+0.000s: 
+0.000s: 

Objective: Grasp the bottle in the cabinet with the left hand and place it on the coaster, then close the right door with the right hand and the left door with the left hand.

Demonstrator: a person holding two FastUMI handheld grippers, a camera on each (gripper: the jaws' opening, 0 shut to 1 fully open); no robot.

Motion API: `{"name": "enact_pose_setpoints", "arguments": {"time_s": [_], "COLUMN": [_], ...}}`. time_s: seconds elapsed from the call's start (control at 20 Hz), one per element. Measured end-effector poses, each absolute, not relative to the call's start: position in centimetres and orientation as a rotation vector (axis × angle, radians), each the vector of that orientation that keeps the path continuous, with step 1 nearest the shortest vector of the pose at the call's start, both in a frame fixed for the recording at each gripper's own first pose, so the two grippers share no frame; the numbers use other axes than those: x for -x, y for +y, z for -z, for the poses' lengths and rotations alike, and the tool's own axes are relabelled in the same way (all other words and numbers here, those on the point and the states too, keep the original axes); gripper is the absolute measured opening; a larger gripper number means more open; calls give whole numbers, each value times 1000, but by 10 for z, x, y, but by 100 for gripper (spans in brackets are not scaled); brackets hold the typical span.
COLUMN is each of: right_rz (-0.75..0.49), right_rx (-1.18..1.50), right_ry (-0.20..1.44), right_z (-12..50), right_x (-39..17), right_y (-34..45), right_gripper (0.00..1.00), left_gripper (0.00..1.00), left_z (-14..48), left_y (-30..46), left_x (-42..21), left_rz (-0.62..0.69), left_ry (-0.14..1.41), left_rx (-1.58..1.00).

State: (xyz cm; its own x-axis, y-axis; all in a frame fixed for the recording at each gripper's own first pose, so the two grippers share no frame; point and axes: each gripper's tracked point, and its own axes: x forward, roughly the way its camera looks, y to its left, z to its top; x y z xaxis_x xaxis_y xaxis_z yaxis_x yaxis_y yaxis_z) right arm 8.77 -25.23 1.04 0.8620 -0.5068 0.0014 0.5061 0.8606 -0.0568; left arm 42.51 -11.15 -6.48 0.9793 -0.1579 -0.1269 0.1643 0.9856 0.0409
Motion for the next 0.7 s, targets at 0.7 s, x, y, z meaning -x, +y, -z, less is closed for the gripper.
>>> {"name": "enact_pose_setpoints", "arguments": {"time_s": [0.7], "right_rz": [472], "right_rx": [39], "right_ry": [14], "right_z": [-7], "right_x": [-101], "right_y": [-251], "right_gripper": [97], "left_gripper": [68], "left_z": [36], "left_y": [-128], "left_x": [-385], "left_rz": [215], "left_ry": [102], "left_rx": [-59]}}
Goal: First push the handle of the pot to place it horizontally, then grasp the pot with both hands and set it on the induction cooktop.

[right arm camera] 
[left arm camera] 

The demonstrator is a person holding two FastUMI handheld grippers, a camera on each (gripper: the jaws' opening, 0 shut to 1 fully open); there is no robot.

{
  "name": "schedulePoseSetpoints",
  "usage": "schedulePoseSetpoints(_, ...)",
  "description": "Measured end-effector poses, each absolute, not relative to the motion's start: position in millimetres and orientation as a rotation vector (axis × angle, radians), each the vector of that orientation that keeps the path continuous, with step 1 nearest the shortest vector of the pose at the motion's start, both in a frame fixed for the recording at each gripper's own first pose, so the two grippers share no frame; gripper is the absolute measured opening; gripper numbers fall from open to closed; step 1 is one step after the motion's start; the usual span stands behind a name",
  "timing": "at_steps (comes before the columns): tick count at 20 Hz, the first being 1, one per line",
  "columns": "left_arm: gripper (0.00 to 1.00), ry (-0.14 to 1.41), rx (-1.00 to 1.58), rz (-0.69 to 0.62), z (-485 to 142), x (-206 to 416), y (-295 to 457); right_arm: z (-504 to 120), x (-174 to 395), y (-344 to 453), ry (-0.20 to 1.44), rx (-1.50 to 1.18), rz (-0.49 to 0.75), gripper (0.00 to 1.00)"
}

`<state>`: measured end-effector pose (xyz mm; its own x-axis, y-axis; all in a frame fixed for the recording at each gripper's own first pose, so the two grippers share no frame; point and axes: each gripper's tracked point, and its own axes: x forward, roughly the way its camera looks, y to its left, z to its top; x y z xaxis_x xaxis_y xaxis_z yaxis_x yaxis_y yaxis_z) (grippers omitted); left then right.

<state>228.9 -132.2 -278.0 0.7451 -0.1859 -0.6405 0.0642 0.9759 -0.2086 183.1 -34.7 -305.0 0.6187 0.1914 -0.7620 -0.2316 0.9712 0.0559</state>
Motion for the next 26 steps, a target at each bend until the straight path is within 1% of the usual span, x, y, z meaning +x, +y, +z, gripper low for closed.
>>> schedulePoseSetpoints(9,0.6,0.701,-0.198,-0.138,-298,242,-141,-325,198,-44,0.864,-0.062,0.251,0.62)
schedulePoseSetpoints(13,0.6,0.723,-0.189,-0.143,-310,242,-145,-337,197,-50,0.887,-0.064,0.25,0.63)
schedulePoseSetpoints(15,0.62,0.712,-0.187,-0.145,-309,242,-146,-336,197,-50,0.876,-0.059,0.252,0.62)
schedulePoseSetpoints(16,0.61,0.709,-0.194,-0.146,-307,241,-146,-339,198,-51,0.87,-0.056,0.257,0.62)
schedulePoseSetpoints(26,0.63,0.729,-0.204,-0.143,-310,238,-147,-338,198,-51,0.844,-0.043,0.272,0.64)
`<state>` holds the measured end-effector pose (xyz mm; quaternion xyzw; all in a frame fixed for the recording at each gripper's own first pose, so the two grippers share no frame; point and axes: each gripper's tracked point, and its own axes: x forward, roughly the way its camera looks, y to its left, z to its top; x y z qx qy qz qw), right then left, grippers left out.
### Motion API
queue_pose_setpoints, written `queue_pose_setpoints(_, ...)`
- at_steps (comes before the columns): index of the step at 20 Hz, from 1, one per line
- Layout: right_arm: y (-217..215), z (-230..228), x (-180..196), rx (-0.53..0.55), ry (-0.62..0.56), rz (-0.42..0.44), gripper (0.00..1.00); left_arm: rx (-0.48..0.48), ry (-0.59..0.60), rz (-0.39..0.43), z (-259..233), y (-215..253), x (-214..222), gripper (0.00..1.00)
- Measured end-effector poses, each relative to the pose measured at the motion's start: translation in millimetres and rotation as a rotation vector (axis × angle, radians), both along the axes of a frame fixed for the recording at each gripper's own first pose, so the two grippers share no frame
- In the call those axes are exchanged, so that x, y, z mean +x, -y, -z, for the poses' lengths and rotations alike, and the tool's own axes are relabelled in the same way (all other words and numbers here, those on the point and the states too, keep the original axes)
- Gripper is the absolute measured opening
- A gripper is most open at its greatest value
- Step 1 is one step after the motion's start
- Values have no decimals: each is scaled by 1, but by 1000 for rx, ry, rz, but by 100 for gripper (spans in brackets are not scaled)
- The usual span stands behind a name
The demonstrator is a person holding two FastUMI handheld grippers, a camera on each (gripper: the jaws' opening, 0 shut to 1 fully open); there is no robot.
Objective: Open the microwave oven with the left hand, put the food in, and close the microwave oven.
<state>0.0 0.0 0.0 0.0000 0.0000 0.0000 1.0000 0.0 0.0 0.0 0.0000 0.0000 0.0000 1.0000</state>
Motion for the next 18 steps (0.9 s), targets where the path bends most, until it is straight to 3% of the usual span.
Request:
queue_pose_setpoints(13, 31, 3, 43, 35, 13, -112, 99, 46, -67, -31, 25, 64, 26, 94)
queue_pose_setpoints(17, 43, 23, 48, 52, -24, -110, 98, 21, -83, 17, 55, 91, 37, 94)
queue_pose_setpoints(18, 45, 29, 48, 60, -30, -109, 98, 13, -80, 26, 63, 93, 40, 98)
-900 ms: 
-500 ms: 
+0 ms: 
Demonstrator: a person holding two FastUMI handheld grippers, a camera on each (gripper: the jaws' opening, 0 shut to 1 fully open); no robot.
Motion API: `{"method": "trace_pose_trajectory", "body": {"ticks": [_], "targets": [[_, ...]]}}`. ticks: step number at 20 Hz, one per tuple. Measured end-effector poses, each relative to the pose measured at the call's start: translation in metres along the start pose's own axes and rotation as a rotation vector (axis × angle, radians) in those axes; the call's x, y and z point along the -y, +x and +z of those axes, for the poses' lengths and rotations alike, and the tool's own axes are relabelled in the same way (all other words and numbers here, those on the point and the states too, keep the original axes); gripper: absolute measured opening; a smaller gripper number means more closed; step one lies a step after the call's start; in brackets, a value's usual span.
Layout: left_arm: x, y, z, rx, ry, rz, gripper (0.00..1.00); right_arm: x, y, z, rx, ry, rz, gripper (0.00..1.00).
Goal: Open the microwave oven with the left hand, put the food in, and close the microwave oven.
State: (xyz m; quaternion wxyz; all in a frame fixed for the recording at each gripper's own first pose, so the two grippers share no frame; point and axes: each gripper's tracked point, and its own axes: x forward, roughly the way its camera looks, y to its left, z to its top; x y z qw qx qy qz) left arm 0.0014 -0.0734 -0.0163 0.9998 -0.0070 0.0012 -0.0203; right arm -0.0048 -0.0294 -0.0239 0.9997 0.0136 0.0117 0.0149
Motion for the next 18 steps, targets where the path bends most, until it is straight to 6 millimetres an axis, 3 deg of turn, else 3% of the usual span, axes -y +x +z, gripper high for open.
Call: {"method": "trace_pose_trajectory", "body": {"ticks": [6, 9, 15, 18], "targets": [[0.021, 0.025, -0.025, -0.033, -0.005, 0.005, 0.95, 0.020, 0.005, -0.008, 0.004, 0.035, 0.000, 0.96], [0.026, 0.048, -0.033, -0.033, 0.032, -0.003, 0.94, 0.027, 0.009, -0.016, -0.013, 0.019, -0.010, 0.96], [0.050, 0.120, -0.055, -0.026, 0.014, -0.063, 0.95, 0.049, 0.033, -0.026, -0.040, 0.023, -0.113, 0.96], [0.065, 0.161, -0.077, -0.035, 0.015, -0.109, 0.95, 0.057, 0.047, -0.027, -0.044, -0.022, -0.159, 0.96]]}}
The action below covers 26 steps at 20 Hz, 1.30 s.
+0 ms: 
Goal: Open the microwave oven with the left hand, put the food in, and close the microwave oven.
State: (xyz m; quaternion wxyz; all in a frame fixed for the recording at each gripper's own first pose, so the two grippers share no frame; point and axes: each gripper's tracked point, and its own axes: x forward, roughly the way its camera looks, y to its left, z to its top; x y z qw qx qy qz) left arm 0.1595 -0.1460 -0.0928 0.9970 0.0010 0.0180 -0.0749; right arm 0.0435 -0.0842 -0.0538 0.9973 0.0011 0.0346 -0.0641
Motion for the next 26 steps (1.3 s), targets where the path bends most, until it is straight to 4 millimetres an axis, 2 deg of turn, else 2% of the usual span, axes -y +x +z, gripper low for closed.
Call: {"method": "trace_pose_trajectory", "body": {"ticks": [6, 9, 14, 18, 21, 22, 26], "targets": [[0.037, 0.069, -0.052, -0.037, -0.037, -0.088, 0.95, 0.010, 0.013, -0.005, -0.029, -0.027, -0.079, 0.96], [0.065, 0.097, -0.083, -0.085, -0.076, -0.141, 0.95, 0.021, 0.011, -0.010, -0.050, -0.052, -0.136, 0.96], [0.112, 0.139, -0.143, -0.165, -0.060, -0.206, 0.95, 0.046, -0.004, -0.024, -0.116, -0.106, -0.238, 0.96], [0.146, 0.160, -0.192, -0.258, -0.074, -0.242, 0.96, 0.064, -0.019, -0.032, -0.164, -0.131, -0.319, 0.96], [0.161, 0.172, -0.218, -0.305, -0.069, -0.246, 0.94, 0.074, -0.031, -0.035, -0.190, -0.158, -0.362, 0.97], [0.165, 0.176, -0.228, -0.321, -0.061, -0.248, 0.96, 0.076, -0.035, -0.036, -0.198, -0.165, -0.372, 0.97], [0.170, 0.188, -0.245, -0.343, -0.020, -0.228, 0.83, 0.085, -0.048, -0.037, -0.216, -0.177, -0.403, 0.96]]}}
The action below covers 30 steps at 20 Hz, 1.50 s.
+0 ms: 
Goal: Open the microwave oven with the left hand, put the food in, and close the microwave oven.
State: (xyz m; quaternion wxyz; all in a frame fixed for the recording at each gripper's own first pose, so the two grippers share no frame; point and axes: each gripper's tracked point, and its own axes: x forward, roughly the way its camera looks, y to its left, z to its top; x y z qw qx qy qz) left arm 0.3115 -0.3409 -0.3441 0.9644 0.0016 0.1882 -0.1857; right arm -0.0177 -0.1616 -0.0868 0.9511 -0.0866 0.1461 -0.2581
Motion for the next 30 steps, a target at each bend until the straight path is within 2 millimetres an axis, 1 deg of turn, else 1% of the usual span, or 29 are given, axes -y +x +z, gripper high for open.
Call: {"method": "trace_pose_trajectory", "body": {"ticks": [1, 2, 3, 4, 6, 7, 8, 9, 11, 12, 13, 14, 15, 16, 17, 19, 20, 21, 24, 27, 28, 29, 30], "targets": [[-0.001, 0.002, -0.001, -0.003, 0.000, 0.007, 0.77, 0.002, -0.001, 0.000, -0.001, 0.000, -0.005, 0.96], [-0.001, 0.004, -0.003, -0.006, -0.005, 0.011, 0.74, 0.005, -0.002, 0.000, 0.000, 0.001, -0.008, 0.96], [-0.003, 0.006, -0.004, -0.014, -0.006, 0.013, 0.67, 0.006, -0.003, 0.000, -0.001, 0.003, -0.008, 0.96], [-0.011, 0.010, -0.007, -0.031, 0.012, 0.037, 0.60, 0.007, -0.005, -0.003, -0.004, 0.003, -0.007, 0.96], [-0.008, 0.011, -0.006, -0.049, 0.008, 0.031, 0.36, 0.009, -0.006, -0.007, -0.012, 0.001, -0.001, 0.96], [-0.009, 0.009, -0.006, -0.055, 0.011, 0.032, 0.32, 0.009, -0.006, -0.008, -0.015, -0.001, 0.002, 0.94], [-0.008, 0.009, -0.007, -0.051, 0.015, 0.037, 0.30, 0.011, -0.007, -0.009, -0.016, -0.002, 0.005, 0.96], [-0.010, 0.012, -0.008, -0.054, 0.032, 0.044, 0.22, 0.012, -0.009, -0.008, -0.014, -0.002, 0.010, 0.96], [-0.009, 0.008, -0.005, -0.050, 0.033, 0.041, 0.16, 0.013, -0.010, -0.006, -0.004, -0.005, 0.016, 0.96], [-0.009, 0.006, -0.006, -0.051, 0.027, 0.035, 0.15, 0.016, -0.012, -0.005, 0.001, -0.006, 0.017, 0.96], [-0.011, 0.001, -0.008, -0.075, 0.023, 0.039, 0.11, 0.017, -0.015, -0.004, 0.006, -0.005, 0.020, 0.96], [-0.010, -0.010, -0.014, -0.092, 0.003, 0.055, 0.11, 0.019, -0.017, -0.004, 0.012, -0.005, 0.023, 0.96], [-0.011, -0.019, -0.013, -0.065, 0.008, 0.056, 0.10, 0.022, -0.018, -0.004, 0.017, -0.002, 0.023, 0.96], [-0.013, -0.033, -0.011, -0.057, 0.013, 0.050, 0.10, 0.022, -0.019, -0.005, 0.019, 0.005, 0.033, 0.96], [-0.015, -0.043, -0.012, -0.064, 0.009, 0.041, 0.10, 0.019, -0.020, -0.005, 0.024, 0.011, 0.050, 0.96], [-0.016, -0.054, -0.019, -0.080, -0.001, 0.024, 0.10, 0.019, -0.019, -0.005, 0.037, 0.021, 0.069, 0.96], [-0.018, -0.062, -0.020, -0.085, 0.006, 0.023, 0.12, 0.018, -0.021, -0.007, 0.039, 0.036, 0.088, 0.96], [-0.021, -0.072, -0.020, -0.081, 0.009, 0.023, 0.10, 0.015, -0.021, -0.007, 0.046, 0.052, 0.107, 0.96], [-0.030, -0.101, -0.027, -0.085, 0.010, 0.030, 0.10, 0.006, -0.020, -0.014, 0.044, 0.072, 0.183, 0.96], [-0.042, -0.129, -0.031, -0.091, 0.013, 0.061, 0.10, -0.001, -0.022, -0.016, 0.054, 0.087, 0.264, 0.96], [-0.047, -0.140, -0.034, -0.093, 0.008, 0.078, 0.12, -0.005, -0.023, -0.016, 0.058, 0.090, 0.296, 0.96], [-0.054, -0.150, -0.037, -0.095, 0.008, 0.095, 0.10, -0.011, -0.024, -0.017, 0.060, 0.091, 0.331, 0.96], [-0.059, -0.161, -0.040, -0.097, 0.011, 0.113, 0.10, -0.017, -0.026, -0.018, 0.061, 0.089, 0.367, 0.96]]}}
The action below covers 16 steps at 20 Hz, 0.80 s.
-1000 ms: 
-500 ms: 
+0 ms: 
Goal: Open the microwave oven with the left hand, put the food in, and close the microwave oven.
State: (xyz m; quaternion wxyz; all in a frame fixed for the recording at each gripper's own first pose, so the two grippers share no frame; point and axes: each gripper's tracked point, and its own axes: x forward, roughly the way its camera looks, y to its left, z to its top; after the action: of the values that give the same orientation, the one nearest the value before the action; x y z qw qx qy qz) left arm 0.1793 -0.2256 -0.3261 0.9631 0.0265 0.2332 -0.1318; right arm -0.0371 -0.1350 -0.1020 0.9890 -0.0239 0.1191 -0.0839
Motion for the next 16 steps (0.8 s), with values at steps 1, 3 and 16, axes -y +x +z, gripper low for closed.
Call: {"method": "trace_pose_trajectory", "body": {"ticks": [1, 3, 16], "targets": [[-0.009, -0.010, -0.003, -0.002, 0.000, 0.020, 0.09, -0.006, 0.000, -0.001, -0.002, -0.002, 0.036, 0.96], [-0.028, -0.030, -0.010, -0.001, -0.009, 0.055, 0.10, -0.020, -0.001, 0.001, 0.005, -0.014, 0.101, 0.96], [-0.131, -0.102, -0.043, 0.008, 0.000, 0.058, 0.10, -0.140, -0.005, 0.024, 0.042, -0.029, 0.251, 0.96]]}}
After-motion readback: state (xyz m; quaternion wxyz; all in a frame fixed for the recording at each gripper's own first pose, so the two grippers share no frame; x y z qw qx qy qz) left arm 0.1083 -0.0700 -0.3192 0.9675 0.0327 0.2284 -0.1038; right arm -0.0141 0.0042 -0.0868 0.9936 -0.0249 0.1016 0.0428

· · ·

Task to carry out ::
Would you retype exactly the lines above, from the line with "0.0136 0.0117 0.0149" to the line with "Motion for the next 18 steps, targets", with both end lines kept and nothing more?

Problem solution ::
State: (xyz m; quaternion wxyz; all in a frame fixed for the recording at each gripper's own first pose, so the two grippers share no frame; point and axes: each gripper's tracked point, and its own axes: x forward, roughly the way its camera looks, y to its left, z to its top; x y z qw qx qy qz) left arm 0.0014 -0.0734 -0.0163 0.9998 -0.0070 0.0012 -0.0203; right arm -0.0048 -0.0294 -0.0239 0.9997 0.0136 0.0117 0.0149
Motion for the next 18 steps, targets where the path bends most, until it is straight to 6 millimetres an axis, 3 deg of turn, else 3% of the usual span, axes -y +x +z, gripper high for open.

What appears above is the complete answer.